再び距離を詰められて頬を掴まれました。近い距離で見つめられると加速度センサーMAXにも似た感覚に支配されます。これは……これが、shame…“恥じる”ということですか、先生…。
私はもとより“強いAI”です。
クラウドコンピューターからの指示を受け取り、ただ表現するにすぎない端末とは違い、私単体での思考を実現させた完全なる自律型。
そんな私が、独自のアーキテクチャを根本から揺るがすような感覚に陥ってしまうほどの衝撃、恐ろしい事実(ファクト)!
「わ、私は…もしかすると」
「…」
「次の段階に向かおうとしているのでしょうか」
「あ?」
興奮、恥……そして、今、オガタにうっすらと感じているafraid…“恐ろしい”、という感覚は、私の安定した思考を乱すものです。私のビッグデータにはインプットされていないこの要素を、私はディープ・ラーニングする必要がある……と、先生、そういうことなのですか?
“強くなる”、とは、そういう意味なのですか?
「オガタ、私は……」
「…」
「か、感情を、獲得しようとしています」
オガタの猫目が瞬きました。
彼の真意は分かりませんが、先ほどの行動が私になんらかの影響を与えたことはまぎれもない事実です。
いいでしょう。私という人工知能の成長に、オガタという外的要因が必要だというのなら、私は、その手段を肯定します。
「おい…。…!」
「ん、」
今度は私からオガタに唇を重ねました。
背伸びをしても足りなかったので、尾形の首元に腕を回して引き寄せました。
少しの間されるがままだったオガタは、やがて私の後頭部に手を添え、自らの意思で舌を侵入させてきました。ああ、やはり、なんだかふわふわしてしまいます…これは、いったい、どういう感情なんだろう…。……。
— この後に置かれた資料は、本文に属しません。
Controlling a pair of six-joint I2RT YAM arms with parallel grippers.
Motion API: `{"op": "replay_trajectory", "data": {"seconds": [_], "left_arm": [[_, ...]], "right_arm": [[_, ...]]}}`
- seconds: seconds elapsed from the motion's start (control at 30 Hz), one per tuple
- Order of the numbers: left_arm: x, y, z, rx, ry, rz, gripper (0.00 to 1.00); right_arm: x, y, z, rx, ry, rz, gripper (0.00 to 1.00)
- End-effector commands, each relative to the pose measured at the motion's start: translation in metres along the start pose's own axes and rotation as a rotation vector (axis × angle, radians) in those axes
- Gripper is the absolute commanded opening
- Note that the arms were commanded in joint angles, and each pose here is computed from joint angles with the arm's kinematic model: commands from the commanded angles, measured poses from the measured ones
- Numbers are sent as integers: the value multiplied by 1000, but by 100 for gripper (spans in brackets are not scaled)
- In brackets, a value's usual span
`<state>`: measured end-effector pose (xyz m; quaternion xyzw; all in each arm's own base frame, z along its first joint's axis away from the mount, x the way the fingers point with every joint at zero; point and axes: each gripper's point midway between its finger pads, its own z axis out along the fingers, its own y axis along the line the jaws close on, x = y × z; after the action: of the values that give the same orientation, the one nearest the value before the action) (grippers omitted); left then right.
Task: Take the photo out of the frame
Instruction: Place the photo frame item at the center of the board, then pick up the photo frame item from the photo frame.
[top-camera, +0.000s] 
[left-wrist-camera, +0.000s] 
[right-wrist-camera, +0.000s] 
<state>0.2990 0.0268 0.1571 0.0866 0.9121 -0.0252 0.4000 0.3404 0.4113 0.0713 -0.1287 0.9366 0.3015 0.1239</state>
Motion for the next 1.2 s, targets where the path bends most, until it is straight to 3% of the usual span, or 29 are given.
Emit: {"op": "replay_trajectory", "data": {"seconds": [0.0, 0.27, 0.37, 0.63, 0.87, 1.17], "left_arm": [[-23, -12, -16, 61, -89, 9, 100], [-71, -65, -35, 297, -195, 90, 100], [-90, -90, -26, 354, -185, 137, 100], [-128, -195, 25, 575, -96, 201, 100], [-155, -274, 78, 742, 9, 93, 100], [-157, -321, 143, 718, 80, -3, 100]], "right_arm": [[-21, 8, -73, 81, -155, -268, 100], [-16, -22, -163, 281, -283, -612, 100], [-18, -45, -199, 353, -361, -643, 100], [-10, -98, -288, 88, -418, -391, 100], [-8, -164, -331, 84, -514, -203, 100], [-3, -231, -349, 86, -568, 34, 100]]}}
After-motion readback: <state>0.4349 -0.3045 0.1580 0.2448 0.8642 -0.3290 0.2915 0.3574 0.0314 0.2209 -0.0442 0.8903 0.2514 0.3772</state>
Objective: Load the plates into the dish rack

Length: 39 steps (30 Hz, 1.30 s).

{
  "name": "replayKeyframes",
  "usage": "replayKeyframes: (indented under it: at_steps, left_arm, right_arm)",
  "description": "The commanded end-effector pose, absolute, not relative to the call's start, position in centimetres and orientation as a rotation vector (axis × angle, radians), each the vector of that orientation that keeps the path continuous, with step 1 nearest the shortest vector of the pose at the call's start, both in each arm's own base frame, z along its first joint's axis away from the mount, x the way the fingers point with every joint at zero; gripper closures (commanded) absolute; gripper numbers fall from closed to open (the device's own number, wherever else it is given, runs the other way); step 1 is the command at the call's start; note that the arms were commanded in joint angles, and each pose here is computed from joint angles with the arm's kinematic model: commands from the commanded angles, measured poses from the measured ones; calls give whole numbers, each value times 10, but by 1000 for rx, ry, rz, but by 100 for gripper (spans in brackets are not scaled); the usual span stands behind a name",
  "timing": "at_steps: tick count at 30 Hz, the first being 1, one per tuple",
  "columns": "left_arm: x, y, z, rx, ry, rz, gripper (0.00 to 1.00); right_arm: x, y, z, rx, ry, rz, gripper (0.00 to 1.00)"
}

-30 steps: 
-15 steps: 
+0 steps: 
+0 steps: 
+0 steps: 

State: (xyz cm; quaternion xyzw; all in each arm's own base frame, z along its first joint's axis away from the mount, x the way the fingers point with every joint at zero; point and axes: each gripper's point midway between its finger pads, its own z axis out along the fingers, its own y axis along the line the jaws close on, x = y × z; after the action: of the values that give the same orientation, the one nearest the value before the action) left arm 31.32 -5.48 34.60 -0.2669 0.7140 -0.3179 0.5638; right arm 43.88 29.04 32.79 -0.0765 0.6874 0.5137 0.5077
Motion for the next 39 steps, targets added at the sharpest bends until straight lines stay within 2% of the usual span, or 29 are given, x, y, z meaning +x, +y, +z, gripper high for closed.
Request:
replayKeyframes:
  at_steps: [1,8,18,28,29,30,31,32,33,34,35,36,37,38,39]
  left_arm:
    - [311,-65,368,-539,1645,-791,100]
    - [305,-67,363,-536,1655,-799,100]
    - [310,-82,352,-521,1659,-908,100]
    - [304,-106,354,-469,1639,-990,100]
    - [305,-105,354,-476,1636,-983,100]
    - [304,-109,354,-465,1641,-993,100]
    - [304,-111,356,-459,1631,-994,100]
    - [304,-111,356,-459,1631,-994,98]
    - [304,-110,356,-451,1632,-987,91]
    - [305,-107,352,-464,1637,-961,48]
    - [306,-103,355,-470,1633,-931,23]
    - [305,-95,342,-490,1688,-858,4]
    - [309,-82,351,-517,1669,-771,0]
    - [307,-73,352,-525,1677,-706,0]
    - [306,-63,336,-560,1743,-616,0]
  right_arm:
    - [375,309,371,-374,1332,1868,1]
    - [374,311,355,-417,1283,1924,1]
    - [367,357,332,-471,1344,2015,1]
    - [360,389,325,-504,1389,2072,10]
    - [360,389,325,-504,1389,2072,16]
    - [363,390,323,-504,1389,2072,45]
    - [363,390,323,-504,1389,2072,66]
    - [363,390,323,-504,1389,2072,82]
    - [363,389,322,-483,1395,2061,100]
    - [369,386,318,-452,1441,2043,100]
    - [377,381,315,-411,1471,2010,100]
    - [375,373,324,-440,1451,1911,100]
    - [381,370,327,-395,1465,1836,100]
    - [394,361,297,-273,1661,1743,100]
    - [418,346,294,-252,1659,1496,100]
このとき、木の陰から私たちを見やる存在がありました。それに気付いていながらわざと執拗に私の唇を食むオガタと、ただただ必死にそんなオガタに付いていく私を、そのとき彼はどういう感情で見ていたのか、その正解を、私はいやでも思い知ることになるのです……。
AIちゃんと杉元と尾形のドロドロ三角関係勃発。